His technical grasp of glass work is evident in the range of vessels he creates using the drop-form method.
During 2023, Earth has experienced an bewildering array of auroras in both hemispheres. The captivating colours have been interpreted by Greg in this vase, featured in this exhibition.
Additional exhibition series include Earth, Blue Skies, Sunsets, and Sunrises.
Sabrina Dowling Giudici
Sabrina has been mesmerised by the night sky since a child. Her younger years were spent in Carnarvon, Western Australia, location of the largest NASA Tracking Station outside of the U.S.A. responsible for the all the Apollo moon landings. In 1994, Sabrina ran in Carnarvon, the first astrotours in WA. Later, Sabrina initiated the first Astrofests, again in regional Western Australia as part of the community support for the SKA bid, which Australia went on the win, with South Africa. In 2012, Sabrina and Anton Blume, curated the first astrophotography exhibition in Carnarvon. Sabrina and her family live on Gnaraloo Station every January, stargazing at night and examining the marine habitats during the day. Currently, Sabrina is directing and producing an astronomy in art project, using kiln-formed glass.
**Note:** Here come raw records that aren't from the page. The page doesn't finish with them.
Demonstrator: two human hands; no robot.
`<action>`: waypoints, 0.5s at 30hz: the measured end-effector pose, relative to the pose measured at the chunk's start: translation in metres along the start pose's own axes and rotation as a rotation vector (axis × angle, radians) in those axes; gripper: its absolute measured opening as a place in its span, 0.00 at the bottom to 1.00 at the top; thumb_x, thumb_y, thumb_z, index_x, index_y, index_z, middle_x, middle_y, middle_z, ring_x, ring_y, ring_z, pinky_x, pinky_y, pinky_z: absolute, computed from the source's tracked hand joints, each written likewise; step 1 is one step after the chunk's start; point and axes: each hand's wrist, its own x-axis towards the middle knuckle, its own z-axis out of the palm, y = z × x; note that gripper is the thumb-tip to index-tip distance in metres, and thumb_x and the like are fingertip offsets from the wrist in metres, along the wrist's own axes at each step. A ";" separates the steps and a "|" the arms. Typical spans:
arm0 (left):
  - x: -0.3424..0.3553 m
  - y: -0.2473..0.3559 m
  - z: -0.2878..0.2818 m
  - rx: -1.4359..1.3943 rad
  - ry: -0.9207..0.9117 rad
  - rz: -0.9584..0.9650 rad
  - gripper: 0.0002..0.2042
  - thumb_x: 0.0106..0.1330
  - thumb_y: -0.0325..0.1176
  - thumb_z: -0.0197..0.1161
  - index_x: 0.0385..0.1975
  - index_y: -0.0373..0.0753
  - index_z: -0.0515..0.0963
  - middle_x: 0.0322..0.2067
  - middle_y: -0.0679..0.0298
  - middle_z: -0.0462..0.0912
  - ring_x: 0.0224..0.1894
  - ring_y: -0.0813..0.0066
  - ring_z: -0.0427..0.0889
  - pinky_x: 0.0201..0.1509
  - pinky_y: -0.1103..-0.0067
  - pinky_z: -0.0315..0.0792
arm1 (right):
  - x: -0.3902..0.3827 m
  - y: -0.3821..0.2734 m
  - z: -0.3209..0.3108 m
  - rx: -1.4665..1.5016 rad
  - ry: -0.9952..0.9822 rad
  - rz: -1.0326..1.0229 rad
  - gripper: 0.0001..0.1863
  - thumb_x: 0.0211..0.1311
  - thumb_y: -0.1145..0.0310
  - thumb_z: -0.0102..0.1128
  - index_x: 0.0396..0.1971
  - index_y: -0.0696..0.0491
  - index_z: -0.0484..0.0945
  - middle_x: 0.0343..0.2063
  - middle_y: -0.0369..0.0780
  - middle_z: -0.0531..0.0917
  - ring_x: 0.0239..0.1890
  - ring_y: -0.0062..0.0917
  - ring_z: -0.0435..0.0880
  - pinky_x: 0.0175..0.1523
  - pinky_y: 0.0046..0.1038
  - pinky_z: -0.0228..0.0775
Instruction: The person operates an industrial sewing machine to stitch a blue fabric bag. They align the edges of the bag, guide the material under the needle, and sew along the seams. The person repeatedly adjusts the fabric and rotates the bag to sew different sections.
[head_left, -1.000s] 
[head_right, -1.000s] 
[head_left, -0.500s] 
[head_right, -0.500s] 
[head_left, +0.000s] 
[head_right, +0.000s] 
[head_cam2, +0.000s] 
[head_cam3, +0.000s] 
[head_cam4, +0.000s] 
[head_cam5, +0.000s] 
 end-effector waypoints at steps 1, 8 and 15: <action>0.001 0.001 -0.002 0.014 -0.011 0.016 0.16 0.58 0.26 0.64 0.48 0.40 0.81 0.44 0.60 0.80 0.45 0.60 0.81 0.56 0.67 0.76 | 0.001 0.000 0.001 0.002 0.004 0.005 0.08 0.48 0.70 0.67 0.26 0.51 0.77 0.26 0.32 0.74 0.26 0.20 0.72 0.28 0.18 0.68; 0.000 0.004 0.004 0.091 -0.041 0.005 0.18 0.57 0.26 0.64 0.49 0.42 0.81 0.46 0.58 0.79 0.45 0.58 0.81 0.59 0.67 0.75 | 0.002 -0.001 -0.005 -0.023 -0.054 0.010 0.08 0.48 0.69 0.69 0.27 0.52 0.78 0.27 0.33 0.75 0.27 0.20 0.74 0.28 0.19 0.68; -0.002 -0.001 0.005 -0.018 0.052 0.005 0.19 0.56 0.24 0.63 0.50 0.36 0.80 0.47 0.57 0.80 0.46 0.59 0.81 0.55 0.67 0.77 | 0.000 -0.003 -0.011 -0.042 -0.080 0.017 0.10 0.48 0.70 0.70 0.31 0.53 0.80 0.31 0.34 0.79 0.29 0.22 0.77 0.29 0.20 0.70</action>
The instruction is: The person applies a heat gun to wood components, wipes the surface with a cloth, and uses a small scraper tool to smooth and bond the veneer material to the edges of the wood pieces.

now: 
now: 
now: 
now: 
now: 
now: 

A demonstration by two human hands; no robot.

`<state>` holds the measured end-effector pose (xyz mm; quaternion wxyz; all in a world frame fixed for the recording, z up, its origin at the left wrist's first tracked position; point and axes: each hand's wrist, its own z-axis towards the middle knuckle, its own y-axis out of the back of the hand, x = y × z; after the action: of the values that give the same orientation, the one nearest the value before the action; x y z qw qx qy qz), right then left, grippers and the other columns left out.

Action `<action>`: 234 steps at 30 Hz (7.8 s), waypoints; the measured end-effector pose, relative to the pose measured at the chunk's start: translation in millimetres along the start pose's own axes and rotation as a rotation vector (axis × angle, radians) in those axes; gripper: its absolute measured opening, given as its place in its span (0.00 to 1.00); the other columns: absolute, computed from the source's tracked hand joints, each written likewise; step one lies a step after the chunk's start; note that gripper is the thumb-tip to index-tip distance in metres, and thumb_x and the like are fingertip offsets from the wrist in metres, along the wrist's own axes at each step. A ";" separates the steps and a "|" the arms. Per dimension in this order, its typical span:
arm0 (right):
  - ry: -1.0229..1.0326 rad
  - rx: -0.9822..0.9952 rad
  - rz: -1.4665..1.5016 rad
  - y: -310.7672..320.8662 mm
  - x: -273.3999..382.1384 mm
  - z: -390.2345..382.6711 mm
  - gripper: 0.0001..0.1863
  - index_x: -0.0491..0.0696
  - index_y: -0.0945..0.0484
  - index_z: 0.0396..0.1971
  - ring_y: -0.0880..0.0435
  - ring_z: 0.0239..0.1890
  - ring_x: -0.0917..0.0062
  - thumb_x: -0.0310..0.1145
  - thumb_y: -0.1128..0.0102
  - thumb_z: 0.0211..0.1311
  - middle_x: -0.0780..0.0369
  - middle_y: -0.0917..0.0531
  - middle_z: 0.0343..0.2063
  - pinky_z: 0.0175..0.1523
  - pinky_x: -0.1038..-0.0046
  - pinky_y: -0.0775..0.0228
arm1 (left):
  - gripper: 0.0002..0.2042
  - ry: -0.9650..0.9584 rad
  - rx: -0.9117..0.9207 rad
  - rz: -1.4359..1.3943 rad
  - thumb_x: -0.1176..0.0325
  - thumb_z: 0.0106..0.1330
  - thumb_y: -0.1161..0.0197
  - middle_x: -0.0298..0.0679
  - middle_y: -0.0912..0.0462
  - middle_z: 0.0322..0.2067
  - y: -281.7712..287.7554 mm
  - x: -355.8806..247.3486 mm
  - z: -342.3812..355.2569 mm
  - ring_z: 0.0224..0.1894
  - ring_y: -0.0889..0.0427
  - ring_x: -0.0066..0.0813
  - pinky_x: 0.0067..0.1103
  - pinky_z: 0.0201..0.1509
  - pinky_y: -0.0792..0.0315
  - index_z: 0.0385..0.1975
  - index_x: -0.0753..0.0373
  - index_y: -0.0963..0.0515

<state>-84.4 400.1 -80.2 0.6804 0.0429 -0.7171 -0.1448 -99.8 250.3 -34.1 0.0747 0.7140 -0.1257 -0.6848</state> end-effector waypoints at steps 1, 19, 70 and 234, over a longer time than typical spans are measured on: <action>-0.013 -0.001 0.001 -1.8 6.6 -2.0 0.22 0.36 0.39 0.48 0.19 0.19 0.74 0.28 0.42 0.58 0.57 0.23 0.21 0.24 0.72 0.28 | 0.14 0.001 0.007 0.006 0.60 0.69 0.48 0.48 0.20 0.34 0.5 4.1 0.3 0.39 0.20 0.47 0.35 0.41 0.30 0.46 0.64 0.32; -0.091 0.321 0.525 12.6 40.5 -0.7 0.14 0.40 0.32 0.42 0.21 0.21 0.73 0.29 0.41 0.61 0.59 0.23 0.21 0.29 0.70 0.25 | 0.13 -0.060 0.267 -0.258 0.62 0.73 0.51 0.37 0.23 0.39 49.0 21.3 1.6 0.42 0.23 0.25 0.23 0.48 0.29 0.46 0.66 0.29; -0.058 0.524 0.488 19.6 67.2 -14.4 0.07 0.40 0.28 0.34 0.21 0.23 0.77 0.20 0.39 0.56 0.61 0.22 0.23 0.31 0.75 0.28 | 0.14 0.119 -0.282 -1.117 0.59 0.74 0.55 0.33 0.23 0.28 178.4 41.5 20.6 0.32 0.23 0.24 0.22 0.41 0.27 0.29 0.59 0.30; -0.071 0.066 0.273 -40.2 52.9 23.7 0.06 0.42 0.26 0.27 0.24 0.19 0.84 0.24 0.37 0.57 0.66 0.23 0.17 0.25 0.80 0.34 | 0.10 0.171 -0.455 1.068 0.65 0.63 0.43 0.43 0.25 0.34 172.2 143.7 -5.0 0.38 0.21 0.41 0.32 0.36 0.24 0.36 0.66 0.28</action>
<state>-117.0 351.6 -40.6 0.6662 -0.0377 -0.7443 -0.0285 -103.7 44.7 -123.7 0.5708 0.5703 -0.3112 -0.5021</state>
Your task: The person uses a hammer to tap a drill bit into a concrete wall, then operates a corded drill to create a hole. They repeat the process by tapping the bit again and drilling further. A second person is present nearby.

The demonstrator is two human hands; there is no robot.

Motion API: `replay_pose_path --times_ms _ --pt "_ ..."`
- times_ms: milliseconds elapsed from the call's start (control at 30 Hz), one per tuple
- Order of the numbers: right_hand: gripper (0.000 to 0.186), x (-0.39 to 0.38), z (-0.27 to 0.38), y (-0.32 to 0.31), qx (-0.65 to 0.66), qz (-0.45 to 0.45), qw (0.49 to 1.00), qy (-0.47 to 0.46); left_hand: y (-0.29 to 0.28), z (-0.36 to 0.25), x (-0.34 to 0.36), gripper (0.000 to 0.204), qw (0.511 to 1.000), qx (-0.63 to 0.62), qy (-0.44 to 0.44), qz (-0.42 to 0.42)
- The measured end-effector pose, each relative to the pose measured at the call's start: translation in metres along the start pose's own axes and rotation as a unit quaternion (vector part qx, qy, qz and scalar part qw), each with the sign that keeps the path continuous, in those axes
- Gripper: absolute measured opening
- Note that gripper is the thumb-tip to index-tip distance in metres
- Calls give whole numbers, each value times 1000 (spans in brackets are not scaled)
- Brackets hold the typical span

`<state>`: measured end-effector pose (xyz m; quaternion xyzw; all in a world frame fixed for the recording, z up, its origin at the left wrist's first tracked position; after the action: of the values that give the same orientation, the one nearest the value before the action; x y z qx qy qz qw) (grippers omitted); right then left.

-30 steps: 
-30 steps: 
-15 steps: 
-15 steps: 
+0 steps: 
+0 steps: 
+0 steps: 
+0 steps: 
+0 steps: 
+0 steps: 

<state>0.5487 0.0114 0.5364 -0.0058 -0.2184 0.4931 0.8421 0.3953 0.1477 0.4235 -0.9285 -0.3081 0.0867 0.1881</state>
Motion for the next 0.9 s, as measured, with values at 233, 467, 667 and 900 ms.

Staghorn type corals (scleractinians) reproduce just once a year in relation to sea temperatures, and also the lunar cycle in the way it affects tides. When it is warm enough and then the right amount of moonlight triggers certain species of coral polyps to simultaneously release tiny egg and sperm bundles – the water becomes a cloudy mangle of pinky goo as the baby corals float around a few days before settling on the sea floor to bud and start a new colony. Coral spawning is likely to be the most important process for rebuilding degraded coral reefs.